だから今の時代にも、新鮮に映るんだと思う。」
年表:スカジャンの75年間の旅路
JacksonSquare Tokyo Shibuya の挑戦
National Point のオリジナルブランド「JacksonSquare Tokyo Shibuya」は、 この長い旅路を経てきたスカジャン文化を、2020年代の渋谷から再定義しようとするブランドだ。
横須賀の職人技術と韓国の刺繍文化、そして渋谷ストリートの現代的な感性。 その3つを掛け合わせることで生まれる、新世代のスカジャンを追求している。
特徴的なのは、バックボディに施す大判刺繍だ。 伝統的なドラゴン・タイガーモチーフをベースにしながら、現代的な配色と抽象化された線画で再解釈する。 「懐かしいのに新しい」という感覚——それが JacksonSquare の核心にある美意識だ。
スカジャンを選ぶということ
スカジャンは、ただのアウターではない。 それを着ることは、75年間に渡る文化的な旅路を身に纏うことだ。

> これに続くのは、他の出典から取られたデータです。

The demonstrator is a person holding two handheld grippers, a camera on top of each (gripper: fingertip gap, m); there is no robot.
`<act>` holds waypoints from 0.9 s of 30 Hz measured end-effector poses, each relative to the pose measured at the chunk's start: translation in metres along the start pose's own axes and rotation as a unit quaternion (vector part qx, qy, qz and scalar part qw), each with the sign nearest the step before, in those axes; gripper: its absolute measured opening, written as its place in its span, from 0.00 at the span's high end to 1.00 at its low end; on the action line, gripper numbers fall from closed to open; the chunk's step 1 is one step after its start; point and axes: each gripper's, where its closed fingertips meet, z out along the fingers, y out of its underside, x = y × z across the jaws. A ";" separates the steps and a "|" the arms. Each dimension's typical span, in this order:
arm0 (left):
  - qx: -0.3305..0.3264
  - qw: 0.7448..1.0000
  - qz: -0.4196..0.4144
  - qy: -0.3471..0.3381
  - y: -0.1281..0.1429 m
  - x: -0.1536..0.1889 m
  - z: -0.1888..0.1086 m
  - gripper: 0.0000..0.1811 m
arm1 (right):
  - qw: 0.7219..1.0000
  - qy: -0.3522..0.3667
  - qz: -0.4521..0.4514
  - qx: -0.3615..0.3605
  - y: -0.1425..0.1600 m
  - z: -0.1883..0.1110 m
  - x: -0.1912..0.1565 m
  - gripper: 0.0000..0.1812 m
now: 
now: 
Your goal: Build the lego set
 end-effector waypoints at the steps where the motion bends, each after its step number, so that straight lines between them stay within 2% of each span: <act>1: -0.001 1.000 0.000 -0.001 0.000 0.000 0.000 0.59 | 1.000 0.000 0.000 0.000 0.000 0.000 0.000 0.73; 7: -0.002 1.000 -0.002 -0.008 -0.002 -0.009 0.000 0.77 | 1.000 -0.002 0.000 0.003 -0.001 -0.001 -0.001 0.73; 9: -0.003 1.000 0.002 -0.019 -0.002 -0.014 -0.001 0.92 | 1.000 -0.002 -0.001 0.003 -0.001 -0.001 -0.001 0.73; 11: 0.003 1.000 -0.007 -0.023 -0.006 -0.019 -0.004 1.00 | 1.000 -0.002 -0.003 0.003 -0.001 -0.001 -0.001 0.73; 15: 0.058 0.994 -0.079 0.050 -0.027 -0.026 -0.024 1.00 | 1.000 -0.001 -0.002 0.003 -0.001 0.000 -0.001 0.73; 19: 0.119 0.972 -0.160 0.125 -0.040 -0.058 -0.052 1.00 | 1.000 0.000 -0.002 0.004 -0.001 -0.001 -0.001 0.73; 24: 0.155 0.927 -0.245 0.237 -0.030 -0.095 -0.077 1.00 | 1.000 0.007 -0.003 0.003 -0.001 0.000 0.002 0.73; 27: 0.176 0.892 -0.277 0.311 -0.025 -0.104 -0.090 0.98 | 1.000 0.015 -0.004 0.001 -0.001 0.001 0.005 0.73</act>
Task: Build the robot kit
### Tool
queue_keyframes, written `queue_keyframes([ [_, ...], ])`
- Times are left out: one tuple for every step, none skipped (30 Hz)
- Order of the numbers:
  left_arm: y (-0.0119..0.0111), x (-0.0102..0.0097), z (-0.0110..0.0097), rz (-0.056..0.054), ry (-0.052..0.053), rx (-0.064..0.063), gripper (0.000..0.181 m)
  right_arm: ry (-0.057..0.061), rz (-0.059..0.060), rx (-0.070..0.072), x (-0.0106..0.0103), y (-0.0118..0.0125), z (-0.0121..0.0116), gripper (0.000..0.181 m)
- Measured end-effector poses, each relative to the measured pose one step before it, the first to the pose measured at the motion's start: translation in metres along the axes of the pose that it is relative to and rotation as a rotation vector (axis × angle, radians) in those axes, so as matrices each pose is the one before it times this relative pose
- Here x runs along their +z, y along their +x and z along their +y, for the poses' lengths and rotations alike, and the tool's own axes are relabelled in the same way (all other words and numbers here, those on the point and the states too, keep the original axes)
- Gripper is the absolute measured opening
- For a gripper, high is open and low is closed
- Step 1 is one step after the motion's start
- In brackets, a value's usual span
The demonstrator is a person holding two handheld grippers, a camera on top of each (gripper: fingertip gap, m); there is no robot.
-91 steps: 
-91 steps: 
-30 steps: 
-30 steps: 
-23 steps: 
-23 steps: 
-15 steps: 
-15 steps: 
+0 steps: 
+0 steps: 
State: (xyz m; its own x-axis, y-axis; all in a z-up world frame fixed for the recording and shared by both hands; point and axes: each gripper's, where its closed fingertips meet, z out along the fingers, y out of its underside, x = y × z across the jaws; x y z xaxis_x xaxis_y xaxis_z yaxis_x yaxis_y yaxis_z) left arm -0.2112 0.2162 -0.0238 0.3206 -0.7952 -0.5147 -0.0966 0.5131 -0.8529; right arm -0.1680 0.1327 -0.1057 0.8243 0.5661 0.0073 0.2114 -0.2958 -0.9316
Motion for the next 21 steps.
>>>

横須賀の職人が針を刺した夜から、韓国の若者が街を闊歩した昭和の記憶、 そして今、渋谷のキャットストリートで新世代が着こなすその瞬間まで—— すべてが一着のスカジャンに凝縮されている。
「なぜこの服を着るのか」を問い続ける人にとって、スカジャンは最も答えが豊かな服のひとつだ。 その答えを、National Point は JacksonSquare を通じて届けていく。